The results of the analysis showed some negligible displacement values around the wall that can be neglected. According to the existing tectonic maps of the region, the mentioned well is located at a point where its stratification is horizontal (Fig. 6).

The section cross at which the well stability analysis is performed is at a high depth which has not any effect on the calculations due to the high anisotropic confinement pressure. Therefore, awareness of the stratification plates position state and shale anisotropy direction can affect on the analysis of well stability stresses (Fig. 7).

The results of the analysis showed some insignificant displacement values around the wall that can be ignored. According to the available tectonic maps in the area, the well is located at a spot that has a horizontal stratification. The section at which the stability analysis of the well is performed is at a high depth that does not affect the calculations due to the high anisotropic confinement pressure. Thus, knowledge of the positioning status of the stratification plates and the anisotropy direction of the shale can influence the well stability stresses analysis (Fig. 8).

As shown, the highest principal stress value is 113 MPa and the lowest induced stress value is 74.59 MPa and the maximum wellbore displacement is 0.65 mm.

According to Fig. 9, the greatest induced displacement to the well is at a distance of 46 cm from the wellbore.

Conclusion

Performing all studies of petroleum geomechanical basin including well stability studies, etc. requires construction of a precise geomechanical model so that can get through it to a complete understanding of rock mechanics properties, stress conditions, pore reservoir pressure and well pressure and can provide desired results accordingly. In this paper, the modeling was done using Phase 2 software, whereby the behavioral status of rocks around the wellbore at a depth section of 2380 meters examined. The results obtained from the software modeling predicted the fully elastic stable state again for the current well conditions at the studied sections cross. Therefore, by comparing the results of the Phase 2 software modeling with the gained outcomes of the analytical surveys, can be commented that according to the Mohr–Coulomb criterion conservativeness due to disregarding the average principal stress effect on the rock resistance; analytical methods can be also used in addition to the numerical method.
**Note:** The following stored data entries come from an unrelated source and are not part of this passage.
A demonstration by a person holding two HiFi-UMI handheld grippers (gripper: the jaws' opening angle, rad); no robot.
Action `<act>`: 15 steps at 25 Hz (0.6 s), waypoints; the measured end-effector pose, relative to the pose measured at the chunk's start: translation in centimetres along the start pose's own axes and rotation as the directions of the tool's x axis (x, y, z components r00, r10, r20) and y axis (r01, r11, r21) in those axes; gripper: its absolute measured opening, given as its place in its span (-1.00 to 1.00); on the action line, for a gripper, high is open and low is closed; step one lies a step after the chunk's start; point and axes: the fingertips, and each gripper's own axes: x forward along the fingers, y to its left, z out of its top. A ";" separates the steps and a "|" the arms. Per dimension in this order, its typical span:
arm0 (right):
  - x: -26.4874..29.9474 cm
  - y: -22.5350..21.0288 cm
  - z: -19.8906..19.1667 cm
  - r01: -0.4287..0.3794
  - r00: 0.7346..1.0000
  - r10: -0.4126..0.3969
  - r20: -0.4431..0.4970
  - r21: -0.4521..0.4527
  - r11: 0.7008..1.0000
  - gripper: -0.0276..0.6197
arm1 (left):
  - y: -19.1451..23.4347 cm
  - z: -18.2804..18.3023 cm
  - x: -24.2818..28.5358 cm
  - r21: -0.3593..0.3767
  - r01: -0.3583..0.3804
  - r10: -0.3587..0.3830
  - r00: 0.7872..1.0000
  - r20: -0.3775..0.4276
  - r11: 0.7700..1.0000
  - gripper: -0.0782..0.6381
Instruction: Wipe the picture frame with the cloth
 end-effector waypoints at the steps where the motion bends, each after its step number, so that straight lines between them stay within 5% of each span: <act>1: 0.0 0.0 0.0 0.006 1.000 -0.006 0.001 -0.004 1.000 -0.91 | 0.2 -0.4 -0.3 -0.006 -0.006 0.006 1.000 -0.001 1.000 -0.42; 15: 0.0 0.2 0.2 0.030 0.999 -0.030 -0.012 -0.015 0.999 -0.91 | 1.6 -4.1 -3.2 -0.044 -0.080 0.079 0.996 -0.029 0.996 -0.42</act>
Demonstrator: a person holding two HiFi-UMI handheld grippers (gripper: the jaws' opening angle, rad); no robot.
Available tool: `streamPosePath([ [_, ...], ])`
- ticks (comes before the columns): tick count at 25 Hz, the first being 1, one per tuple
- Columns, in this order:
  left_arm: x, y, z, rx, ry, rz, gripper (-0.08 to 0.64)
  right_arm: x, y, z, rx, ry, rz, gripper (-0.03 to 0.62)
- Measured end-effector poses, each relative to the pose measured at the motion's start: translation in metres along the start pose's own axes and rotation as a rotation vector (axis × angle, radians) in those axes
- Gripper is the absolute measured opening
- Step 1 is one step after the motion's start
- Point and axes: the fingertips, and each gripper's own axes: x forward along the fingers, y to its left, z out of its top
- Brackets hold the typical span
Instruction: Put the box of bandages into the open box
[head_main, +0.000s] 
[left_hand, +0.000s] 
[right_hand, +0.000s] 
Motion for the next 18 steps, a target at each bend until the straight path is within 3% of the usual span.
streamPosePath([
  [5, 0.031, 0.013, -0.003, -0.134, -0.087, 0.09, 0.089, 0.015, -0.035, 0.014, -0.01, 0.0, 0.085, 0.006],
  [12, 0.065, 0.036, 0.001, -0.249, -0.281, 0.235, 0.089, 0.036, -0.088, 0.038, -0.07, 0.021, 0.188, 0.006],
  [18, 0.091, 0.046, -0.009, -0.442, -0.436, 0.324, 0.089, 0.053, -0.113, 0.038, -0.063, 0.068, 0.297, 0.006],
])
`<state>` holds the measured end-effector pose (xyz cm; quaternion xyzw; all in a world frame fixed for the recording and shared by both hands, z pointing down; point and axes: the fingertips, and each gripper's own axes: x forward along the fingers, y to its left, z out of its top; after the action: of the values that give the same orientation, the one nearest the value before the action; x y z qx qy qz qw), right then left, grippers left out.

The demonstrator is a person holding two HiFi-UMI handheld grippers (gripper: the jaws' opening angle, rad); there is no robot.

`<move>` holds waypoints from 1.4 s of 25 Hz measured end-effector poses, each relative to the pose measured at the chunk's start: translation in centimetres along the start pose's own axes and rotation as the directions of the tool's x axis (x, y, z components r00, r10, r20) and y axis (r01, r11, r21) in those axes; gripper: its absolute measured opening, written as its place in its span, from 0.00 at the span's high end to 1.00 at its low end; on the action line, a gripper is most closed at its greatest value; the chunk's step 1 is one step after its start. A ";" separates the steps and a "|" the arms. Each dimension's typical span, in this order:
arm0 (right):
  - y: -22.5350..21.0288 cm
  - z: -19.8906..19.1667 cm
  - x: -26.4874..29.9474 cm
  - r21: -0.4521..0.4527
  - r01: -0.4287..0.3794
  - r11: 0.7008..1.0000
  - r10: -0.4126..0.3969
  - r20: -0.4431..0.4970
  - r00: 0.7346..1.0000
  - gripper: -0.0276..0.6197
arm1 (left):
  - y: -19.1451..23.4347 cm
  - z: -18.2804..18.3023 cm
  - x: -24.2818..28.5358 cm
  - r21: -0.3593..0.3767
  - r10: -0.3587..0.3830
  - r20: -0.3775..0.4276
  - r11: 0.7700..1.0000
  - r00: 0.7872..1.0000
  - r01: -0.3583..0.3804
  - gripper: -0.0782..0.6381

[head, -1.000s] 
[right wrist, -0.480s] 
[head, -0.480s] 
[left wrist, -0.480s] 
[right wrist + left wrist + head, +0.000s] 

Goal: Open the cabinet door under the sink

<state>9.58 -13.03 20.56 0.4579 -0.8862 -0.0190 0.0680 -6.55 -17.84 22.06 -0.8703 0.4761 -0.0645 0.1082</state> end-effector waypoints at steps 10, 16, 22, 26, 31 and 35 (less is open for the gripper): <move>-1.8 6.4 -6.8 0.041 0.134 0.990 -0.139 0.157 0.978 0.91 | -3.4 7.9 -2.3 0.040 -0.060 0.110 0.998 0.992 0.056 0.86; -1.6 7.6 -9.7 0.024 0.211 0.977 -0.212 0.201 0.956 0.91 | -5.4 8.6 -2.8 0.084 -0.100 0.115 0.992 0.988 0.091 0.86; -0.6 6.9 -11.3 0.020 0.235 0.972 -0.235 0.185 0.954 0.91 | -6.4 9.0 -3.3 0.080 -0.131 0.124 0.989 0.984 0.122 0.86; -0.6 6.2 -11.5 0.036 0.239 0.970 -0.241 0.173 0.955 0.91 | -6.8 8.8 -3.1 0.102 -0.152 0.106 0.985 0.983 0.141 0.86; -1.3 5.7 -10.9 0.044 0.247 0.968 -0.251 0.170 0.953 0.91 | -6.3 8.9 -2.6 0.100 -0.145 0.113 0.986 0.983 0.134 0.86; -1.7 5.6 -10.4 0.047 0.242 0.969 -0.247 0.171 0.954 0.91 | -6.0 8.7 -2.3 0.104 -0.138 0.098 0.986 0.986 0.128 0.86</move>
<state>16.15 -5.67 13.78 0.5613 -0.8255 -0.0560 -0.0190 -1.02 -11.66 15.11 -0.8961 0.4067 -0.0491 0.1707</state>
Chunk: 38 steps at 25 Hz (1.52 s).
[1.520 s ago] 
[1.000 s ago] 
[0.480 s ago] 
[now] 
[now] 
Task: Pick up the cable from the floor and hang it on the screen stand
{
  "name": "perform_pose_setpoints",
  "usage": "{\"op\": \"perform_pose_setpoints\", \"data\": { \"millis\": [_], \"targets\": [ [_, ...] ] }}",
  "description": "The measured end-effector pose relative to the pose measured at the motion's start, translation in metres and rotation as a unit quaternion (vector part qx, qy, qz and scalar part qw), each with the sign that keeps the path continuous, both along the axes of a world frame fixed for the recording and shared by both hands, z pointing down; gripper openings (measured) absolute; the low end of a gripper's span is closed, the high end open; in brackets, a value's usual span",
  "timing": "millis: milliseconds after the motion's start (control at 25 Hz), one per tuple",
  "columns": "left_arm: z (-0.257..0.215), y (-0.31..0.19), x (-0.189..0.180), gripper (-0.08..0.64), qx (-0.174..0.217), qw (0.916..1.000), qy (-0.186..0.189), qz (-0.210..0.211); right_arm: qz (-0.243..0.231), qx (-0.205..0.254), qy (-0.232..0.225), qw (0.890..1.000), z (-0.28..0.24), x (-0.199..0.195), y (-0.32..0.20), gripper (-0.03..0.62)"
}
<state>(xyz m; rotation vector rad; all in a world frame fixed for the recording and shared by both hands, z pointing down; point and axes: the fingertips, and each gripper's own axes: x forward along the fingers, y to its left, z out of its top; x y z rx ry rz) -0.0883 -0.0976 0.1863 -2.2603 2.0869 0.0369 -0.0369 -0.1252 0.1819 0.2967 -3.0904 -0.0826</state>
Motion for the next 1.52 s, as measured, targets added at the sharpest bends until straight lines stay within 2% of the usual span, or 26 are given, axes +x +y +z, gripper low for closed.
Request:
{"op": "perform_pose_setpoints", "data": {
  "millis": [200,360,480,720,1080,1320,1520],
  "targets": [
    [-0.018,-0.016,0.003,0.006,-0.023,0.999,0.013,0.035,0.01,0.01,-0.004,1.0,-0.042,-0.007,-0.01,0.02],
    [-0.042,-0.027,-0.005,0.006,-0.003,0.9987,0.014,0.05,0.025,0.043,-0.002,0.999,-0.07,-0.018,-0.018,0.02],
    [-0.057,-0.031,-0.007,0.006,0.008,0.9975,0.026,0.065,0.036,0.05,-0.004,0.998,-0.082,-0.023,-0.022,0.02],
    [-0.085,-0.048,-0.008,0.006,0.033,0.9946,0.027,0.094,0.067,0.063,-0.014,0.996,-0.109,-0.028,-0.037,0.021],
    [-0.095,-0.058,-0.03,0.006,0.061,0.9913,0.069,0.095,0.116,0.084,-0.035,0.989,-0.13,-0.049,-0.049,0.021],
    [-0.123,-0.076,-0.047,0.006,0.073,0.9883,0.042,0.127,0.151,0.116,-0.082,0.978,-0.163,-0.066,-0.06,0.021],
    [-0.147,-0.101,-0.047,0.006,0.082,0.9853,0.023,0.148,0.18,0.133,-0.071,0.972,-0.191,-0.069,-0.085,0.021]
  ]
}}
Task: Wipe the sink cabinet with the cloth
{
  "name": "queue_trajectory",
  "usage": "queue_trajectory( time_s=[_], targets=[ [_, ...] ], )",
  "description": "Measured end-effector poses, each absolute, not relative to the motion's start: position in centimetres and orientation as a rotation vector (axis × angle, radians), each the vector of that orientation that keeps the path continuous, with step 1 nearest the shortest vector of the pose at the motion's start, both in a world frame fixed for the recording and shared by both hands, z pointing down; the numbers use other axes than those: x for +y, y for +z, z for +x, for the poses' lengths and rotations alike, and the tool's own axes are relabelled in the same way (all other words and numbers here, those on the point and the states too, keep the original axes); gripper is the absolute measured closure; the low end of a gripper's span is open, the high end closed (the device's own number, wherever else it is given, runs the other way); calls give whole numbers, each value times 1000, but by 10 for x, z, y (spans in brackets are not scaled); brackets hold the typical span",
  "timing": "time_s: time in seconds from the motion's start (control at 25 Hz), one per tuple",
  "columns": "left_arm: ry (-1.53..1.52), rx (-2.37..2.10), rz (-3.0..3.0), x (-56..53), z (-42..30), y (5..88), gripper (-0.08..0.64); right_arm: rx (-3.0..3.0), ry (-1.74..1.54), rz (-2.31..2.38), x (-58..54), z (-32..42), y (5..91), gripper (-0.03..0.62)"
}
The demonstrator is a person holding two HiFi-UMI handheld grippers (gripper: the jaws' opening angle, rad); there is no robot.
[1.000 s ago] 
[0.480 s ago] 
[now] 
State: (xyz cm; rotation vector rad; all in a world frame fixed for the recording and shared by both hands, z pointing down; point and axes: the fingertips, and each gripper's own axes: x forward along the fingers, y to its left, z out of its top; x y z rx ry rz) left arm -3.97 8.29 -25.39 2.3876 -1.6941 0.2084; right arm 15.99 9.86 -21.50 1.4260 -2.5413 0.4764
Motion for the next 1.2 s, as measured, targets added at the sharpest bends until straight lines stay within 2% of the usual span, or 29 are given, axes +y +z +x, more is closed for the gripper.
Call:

It should be noted that the Mohr–Coulomb criterion can be proposed as an appropriate criterion for presenting an approximately accurate and albeit consistent analysis to the petroleum geomechanical studies. Due to the analysis performed by Phase 2 software and using finite element method in the mentioned well, the maximum horizontal stress was applied at a depth of 2590 meters and the Young’s modulus that defines the deformation was reached the maximum value at a depth of 2440 meters. Likewise, the results of finite element analysis indicate that the highest principal stress was 113 MPa at 2380 m depth and the lowest induced stress value was 74.59 MPa and also the maximum wellbore displacement was 0.65 mm.